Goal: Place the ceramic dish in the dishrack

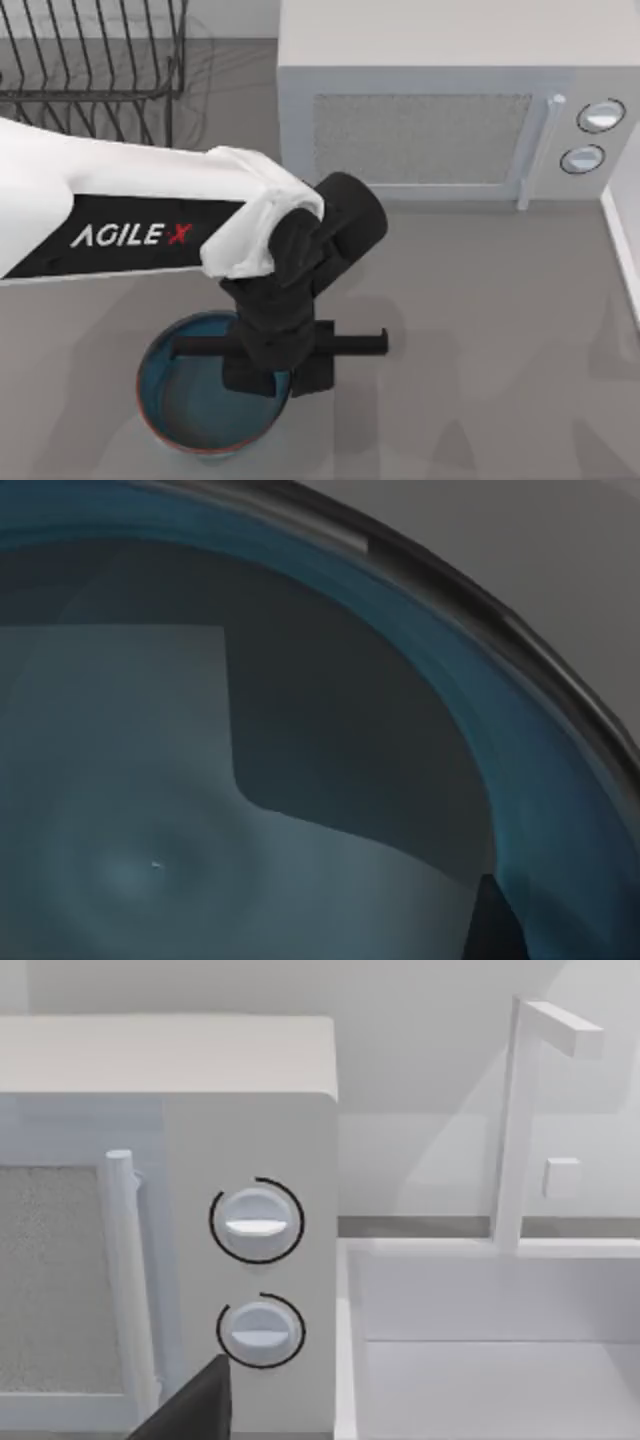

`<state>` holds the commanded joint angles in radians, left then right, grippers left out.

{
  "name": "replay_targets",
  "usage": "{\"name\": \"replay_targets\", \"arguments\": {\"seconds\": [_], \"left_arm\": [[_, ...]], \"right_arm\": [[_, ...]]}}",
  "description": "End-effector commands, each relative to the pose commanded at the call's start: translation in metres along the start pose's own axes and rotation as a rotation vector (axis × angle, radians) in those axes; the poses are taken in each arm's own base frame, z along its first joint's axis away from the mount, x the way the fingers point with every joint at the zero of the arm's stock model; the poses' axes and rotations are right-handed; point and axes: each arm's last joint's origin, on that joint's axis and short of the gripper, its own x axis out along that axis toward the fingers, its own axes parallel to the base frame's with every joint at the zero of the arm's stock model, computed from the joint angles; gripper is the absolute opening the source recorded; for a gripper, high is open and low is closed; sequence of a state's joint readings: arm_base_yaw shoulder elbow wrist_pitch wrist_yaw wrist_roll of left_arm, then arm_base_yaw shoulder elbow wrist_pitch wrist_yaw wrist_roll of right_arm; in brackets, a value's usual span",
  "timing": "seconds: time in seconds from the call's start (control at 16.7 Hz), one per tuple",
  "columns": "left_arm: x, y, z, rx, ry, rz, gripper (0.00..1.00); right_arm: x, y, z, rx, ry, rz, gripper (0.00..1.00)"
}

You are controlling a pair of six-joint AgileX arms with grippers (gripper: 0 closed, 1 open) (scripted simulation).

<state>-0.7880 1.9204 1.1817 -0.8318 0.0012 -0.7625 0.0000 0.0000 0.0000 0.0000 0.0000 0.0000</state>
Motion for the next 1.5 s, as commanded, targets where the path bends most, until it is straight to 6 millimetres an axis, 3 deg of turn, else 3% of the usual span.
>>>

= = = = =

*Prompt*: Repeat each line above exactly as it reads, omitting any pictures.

*Answer section*:
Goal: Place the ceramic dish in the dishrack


`<state>` holds the commanded joint angles in radians, left then right, grippers left out.

{
  "name": "replay_targets",
  "usage": "{\"name\": \"replay_targets\", \"arguments\": {\"seconds\": [_], \"left_arm\": [[_, ...]], \"right_arm\": [[_, ...]]}}",
  "description": "End-effector commands, each relative to the pose commanded at the call's start: translation in metres along the start pose's own axes and rotation as a rotation vector (axis × angle, radians) in those axes; the poses are taken in each arm's own base frame, z along its first joint's axis away from the mount, x the way the fingers point with every joint at the zero of the arm's stock model; the poses' axes and rotations are right-handed; point and axes: each arm's last joint's origin, on that joint's axis and short of the gripper, its own x axis out along that axis toward the fingers, its own axes parallel to the base frame's with every joint at the zero of the arm's stock model, computed from the joint angles; gripper is the absolute opening the source recorded; for a gripper, high is open and low is closed; sequence of a state's joint readings: arm_base_yaw shoulder elbow wrist_pitch wrist_yaw wrist_roll of left_arm, then arm_base_yaw shoulder elbow wrist_pitch wrist_yaw wrist_roll of right_arm; in brackets, a value's usual span",
  "timing": "seconds: time in seconds from the call's start (control at 16.7 Hz), one per tuple",
  "columns": "left_arm: x, y, z, rx, ry, rz, gripper (0.00..1.00); right_arm: x, y, z, rx, ry, rz, gripper (0.00..1.00)"
}

You are controlling a pair of six-joint AgileX arms with grippers (gripper: 0 closed, 1 open) (scripted simulation).

<state>-0.7880 1.9204 1.1817 -0.8318 0.0012 -0.7625 0.0000 0.0000 0.0000 0.0000 0.0000 0.0000</state>
Motion for the next 1.5 s, as commanded, targets where the path bends most, until it is straight to 6 millimetres an axis, 3 deg of turn, else 3% of the usual span.
>>>

Here the output is complete.